Returns a list of arguments passed to the Model() constructor:

def get_init_inputs():
    return []  # No constructor arguments

If your model takes constructor parameters:

class Model(nn.Module):
    def __init__(self, in_features, out_features):
        super().__init__()
        self.weight = nn.Parameter(torch.randn(out_features, in_features))

    def forward(self, x: torch.Tensor) -> torch.Tensor:
        return x @ self.weight.T

def get_init_inputs():
    return [1024, 2048]  # in_features=1024, out_features=2048

Common mistakes that cause validation failures

  • The class must be named exactly Model — not MyModel, Net, or anything else.
  • All tensors returned by get_inputs() must be on CPU. Remove any .cuda() or .to("cuda") calls — Makora handles device placement automatically.

Key Requirements

Requirement Details
Class name Must be Model
Inheritance Must extend torch.nn.Module
Tensor placement All tensors from get_inputs() must be on CPU
Explicit dtype Specify dtype when precision matters
Deterministic shapes Dimensions should be fixed constants, not random
No side effects get_inputs() should only create tensors

Solution File Format

A solution file contains the optimized implementation. Makora generates these automatically, but you can also write them by hand.

Basic Structure

import torch
import torch.nn as nn

class ModelNew(nn.Module):
    def __init__(self):
        super().__init__()

    def forward(self, A: torch.Tensor, B: torch.Tensor) -> torch.Tensor:
        # Optimized implementation here
        ...

Requirements:

  • The class must be named ModelNew
  • The forward method signature must match the original Model.forward()
  • Constructor signature must match the original Model.__init__()
  • Output must be numerically equivalent to the original (within tolerance)

CUDA Solution Layout

import torch
import torch.nn as nn
from torch.utils.cpp_extension import load_inline

cuda_source = """
#include <torch/extension.h>
#include <cuda_runtime.h>

__global__ void matmul_kernel(const float* A, const float* B, float* C, int N) {
    // ... CUDA kernel implementation
}

torch::Tensor matmul_cuda(torch::Tensor A, torch::Tensor B) {
    // ... launch kernel
}
"""

cpp_source = "torch::Tensor matmul_cuda(torch::Tensor A, torch::Tensor B);"

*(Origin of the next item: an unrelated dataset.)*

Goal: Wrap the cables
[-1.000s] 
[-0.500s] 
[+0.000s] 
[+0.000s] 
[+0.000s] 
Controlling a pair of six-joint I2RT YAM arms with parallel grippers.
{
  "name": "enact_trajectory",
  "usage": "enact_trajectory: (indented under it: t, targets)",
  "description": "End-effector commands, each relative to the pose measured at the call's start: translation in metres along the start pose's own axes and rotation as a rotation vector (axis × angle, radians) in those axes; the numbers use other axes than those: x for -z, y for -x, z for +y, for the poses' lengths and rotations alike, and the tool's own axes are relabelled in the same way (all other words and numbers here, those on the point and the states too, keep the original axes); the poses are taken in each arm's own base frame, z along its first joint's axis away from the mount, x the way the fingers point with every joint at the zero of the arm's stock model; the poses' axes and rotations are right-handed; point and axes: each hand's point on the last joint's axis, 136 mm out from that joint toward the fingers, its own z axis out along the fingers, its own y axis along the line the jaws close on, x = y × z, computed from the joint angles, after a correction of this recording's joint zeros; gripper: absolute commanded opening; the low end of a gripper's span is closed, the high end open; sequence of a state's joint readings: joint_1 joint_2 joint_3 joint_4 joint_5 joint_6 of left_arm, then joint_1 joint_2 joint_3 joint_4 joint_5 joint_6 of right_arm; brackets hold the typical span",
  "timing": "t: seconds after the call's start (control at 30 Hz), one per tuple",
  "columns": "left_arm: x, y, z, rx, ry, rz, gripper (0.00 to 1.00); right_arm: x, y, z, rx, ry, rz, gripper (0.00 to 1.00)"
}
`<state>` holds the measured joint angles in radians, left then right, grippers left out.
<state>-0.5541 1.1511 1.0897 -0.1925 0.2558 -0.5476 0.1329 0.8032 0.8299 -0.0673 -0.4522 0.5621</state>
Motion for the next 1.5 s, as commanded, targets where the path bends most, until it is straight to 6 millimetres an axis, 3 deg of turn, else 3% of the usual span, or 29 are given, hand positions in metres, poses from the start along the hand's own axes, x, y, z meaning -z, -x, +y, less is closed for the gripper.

matmul_module = load_inline(
    name="matmul_cuda",
    cpp_sources=cpp_source,
    cuda_sources=cuda_source,
    functions=["matmul_cuda"],
    verbose=False,
)

class ModelNew(nn.Module):
    def __init__(self):
        super().__init__()

    def forward(self, A: torch.Tensor, B: torch.Tensor) -> torch.Tensor:
        return matmul_module.matmul_cuda(A.cuda(), B.cuda())

Triton Solution Layout

import torch
import torch.nn as nn
import triton
import triton.language as tl

@triton.jit
def matmul_kernel(
    a_ptr, b_ptr, c_ptr,
    M, N, K,
    stride_am, stride_ak,
    stride_bk, stride_bn,
    stride_cm, stride_cn,
    BLOCK_SIZE_M: tl.constexpr, BLOCK_SIZE_N: tl.constexpr, BLOCK_SIZE_K: tl.constexpr,
):
    # ... Triton kernel implementation
    pass

class ModelNew(nn.Module):
    def __init__(self):
        super().__init__()

    def forward(self, A: torch.Tensor, B: torch.Tensor) -> torch.Tensor:
        M, K = A.shape
        K, N = B.shape
        C = torch.empty(M, N, device=A.device, dtype=A.dtype)
        # ... launch Triton kernel
        return C

Correctness Tolerances

Optimized GPU kernels don't always produce bit-exact results. Floating-point operations can be reordered, fused, or computed at different precisions — all of which introduce small numerical differences. Makora uses two tolerance parameters to decide whether a kernel's output is "correct enough":

  • Absolute tolerance (atol) — The maximum allowed absolute difference between any element in the reference output and the optimized output. Default: 0.01.
  • Relative tolerance (rtol) — The maximum allowed relative difference, scaled by the magnitude of the expected value. Default: 0.01.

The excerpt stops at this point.